Problem to solve: A faithful, word-for-word copy of the data below is required, without pictures.
■ ■ ■ ■
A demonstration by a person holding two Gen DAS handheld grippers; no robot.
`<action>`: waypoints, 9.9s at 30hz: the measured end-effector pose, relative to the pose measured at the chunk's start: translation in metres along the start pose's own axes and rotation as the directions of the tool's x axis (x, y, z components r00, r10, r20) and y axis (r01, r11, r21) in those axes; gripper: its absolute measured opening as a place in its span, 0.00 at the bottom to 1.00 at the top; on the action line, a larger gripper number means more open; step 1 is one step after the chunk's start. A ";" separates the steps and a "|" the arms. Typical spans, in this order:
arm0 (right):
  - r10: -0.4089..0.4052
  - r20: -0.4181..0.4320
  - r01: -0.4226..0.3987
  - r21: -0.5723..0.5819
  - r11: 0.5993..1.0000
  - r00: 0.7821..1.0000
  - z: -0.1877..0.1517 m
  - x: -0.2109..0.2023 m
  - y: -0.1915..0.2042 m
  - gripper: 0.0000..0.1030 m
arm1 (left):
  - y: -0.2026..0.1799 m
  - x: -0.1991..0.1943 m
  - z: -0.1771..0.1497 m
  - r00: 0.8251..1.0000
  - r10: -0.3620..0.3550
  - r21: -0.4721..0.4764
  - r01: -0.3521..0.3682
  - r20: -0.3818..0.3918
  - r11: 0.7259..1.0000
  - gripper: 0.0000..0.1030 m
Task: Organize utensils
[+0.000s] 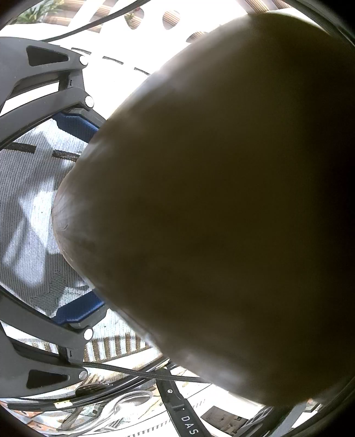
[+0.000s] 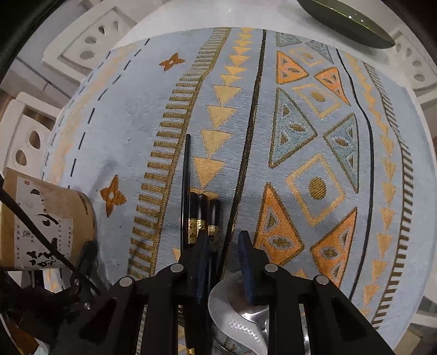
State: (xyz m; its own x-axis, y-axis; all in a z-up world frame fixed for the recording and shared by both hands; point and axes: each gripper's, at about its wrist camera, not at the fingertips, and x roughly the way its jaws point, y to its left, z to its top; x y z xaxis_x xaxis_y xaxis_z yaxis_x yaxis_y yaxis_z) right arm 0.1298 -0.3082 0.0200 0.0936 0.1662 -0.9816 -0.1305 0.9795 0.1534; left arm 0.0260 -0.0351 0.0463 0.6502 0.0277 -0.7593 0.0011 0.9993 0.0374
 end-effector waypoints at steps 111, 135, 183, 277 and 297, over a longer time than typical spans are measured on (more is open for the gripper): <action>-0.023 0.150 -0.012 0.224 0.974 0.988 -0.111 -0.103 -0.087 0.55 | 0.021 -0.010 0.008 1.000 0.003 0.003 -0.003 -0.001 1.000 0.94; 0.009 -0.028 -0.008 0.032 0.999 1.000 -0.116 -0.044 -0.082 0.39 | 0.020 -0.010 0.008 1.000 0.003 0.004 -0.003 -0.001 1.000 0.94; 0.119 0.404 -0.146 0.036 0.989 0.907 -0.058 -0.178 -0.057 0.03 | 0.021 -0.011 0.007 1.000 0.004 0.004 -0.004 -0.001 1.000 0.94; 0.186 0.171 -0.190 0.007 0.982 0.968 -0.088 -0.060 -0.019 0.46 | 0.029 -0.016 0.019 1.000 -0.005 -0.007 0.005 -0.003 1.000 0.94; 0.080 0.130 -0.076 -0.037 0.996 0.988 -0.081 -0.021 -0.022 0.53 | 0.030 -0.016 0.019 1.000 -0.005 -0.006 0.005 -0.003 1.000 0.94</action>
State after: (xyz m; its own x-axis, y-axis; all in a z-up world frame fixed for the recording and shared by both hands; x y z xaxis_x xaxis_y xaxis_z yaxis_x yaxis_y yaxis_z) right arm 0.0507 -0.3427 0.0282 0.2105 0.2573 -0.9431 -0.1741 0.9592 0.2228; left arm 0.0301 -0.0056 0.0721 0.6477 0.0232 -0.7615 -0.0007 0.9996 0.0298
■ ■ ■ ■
Answer for the task:
A demonstration by a person holding two Gen DAS handheld grippers; no robot.
`<action>`: waypoints, 9.9s at 30hz: the measured end-effector pose, relative to the pose measured at the chunk's start: translation in metres along the start pose's own axes and rotation as the directions of the tool's x axis (x, y, z components r00, r10, r20) and y axis (r01, r11, r21) in those axes; gripper: its absolute measured opening as a place in its span, 0.00 at the bottom to 1.00 at the top; on the action line, a larger gripper number means more open; step 1 is one step after the chunk's start. A ";" separates the steps and a "|" the arms. Typical spans, in this order:
arm0 (right):
  - r10: -0.4089..0.4052
  - r20: -0.4181..0.4320
  - r01: -0.4226..0.3987
  - r21: -0.5723..0.5819
  - r11: 0.5993..1.0000
  - r00: 0.7821..1.0000
  - z: -0.1877..0.1517 m
  - x: -0.2109..0.2023 m
  - y: -0.1915..0.2042 m
  - gripper: 0.0000..0.1030 m
arm1 (left):
  - y: -0.2026..0.1799 m
  - x: -0.1991..0.1943 m
  - z: -0.1771..0.1497 m
  - r00: 0.8251..1.0000
  - r10: -0.3620..0.3550
  - r21: -0.4721..0.4764
  - r01: -0.3521..0.3682
  - r20: -0.3818..0.3918
  - r11: 0.7259..1.0000
  - gripper: 0.0000..0.1030 m
Task: Organize utensils
[+0.000s] 
[+0.000s] 
State: (xyz m; its own x-axis, y-axis; all in a z-up world frame fixed for the recording and shared by both hands; point and axes: each gripper's, at about its wrist camera, not at the fingertips, and x roughly the way its jaws point, y to its left, z to its top; x y z xaxis_x xaxis_y xaxis_z yaxis_x yaxis_y yaxis_z) right arm 0.1298 -0.3082 0.0200 0.0936 0.1662 -0.9816 -0.1305 0.9795 0.1534; left arm 0.0260 -0.0351 0.0463 0.6502 0.0277 -0.7593 0.0011 0.9993 0.0374
 end-effector waypoints at steps 111, 135, 183, 277 and 297, over a longer time than typical spans are measured on (more is open for the gripper): <action>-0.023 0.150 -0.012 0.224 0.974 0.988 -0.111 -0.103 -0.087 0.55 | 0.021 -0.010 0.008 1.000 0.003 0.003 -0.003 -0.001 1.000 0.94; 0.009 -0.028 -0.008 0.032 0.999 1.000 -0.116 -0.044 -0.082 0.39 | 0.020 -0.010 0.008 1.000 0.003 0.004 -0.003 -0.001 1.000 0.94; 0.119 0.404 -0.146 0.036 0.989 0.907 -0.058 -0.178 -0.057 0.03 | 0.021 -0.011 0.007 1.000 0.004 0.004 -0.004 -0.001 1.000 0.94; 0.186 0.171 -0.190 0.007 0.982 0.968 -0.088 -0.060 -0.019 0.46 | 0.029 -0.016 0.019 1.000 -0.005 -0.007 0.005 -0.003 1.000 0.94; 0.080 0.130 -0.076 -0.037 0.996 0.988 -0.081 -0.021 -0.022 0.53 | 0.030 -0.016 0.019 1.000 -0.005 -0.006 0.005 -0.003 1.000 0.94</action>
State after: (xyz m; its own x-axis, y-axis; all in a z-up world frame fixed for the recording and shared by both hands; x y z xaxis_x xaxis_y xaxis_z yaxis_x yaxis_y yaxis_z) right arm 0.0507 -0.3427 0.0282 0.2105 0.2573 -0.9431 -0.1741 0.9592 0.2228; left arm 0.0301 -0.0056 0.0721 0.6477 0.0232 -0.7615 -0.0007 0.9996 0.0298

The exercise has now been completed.